I can get those things back. I am working hard to restore my mental health, my healthy self-image. He has caused me to look deeper at those things that remained unhealed, allowing myself to be trapped in a farce of a relationship as ours turned out to be. Some things are easy to see. I am not a criminal, I am not a liar, I am not deceitful. Others are not so easy to see. I am not exaggerating, I am not making things up to suit my purposes, I am not being vindictive or resentful or acting out of hate. If you believe what he is saying, it will look like I am. The reality is always somewhere in between the two stories. But if you know me... you know who I am.

Marriage is supposed to be forever. It is supposed to be a place where two people can come away from the world and be renewed to face the battle head on again another day, together. When it becomes a battle ground that is worse than the world's, perchance it's time to walk away from it. When the battle becomes less about fighting a common enemy to fighting the enemy who is the one person who swore before God, family and friends to love and cherish you forever, it's time to revisit whether it is a marriage of God.

My role in life is not to be abused until death. My role is to serve God. How can I serve God when I am being destroyed? How can I protect my children when I choose to live with the one person who is hurting them the most? There is enough opportunities to learn of the real world when they are older, when they are out and about in activities and socializing. Home should be a place where we learn how we should act, how we should believe. It should be a place where we are given a safe haven to recover, regroup and leave again strengthened to fight the daily spiritual battles that rage. It should not be the most unsafe place in our world.

My home when I was growing up was the most unsafe place for me to be. I thrived on getting out and doing activities at church and at school because I didn't have to be home. I was the child who pretended to be healthy so I could go to school, I was the child who hated to go home because home was where I was being destroyed. I do not want that for my children. I want them to find home as a safe haven. A place of rejuvenation and rest. A place where they can be who they are without fearing that someone is going to stop loving them or start hurting them. Home is a place where accidents happen, disobedience happens, but love continues through it all. Where the purpose of discipline is not to hurt or destroy, but to teach and build up.

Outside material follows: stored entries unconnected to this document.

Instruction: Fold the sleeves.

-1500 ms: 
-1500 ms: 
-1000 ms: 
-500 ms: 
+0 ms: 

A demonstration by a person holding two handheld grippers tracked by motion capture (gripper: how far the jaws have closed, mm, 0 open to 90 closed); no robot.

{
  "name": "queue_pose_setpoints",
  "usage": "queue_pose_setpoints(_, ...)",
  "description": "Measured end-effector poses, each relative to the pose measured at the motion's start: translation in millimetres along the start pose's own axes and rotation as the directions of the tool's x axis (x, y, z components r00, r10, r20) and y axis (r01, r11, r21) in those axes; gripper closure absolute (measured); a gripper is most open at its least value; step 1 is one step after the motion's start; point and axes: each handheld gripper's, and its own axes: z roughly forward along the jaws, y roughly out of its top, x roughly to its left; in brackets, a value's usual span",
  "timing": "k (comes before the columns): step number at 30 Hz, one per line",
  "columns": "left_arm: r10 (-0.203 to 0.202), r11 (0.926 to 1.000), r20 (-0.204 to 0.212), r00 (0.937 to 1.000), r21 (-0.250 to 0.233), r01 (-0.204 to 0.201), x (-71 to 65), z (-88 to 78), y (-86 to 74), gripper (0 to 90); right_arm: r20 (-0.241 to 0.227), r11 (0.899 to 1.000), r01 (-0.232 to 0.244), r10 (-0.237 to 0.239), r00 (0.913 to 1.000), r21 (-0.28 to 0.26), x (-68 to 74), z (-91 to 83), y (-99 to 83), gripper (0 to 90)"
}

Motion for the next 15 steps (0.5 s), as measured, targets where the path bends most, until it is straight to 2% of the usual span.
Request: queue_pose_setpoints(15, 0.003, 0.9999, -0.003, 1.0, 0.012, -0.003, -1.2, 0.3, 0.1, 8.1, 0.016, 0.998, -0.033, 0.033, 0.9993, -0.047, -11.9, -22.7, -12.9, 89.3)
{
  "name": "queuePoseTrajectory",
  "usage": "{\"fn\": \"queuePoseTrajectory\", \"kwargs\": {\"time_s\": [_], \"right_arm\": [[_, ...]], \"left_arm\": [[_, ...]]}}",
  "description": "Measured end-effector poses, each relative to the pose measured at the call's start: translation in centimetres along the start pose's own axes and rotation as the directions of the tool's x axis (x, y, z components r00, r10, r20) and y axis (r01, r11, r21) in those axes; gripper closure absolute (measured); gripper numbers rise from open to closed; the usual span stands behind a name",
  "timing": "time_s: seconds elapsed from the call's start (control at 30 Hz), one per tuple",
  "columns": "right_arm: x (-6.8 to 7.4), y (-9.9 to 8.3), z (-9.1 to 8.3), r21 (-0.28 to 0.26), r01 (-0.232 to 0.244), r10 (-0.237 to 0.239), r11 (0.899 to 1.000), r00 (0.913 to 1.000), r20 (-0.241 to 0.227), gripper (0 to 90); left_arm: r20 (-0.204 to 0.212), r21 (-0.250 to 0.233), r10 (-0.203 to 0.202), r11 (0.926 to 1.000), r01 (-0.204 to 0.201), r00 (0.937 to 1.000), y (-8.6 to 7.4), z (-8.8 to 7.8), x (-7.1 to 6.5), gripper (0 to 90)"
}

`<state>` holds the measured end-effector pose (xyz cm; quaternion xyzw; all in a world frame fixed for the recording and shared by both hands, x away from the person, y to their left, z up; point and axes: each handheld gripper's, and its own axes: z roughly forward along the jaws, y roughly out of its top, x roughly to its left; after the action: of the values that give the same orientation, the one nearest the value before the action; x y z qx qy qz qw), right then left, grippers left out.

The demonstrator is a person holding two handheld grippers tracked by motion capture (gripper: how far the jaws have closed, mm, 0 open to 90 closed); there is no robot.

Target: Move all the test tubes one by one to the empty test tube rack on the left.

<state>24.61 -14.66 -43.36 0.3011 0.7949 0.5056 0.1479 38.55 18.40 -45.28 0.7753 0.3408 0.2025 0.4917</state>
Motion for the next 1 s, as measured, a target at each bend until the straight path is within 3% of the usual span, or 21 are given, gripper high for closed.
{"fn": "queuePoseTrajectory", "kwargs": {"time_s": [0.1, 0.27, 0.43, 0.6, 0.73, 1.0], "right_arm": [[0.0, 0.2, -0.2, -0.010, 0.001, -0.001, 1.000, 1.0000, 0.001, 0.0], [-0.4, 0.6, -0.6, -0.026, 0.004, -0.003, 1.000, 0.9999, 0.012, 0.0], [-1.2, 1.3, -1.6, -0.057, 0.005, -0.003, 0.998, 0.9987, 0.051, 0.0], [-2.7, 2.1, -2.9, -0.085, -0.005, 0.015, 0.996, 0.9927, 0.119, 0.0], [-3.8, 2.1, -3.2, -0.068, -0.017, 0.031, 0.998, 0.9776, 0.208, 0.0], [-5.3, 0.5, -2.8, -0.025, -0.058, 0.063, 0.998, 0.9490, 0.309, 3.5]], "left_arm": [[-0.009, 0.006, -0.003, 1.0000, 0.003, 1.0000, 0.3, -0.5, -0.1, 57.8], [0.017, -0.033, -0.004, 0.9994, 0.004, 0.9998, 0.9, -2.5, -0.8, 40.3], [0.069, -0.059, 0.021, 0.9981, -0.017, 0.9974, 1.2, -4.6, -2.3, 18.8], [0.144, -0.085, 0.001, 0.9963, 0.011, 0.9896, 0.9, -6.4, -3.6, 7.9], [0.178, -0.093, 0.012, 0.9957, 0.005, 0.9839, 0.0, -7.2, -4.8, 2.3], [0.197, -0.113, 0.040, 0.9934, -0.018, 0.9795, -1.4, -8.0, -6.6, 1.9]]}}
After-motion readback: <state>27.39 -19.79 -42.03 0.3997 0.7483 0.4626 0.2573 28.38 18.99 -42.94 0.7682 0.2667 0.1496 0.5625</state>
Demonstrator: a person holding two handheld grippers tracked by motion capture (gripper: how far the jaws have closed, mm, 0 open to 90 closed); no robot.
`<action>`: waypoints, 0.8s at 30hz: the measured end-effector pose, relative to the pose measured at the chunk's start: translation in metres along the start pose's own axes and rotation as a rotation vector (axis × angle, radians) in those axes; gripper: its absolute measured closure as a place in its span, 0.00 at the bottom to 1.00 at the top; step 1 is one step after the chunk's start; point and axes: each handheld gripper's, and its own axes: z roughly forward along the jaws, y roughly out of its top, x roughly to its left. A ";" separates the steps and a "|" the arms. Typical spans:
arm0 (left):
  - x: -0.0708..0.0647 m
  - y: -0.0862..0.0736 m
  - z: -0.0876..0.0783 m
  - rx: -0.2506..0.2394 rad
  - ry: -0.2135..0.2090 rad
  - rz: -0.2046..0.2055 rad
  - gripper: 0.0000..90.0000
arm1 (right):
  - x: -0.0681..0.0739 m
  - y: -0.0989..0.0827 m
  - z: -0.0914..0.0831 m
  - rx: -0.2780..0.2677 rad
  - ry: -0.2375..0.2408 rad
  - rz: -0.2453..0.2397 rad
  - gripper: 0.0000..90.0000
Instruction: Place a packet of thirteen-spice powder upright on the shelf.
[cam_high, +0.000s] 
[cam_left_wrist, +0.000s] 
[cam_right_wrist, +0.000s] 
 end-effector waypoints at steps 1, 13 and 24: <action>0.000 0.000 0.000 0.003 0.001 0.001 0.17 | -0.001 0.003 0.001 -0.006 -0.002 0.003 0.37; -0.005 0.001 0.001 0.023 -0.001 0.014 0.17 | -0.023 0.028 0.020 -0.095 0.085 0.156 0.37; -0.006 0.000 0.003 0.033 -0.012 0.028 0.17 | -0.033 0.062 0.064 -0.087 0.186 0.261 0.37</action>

I'm not perfect. I've made mistakes. I continue to make mistakes. But I vow that my children will have a safe home to grow up in. I vow that I will do everything in my power to protect them from those that would hurt them, no matter who they might be.

We're going to dance together. We're going to make memories and learn new ways to do things. We're going to make mis-steps and probably step on each others toes in the process, but it's not going to stop us from dancing.

1 comment:

  1. I sooo understand so much of what you share. I was there, too, on most aspects - some a little different, but the emotions and feelings very similar. I'm sorry you had to go through this.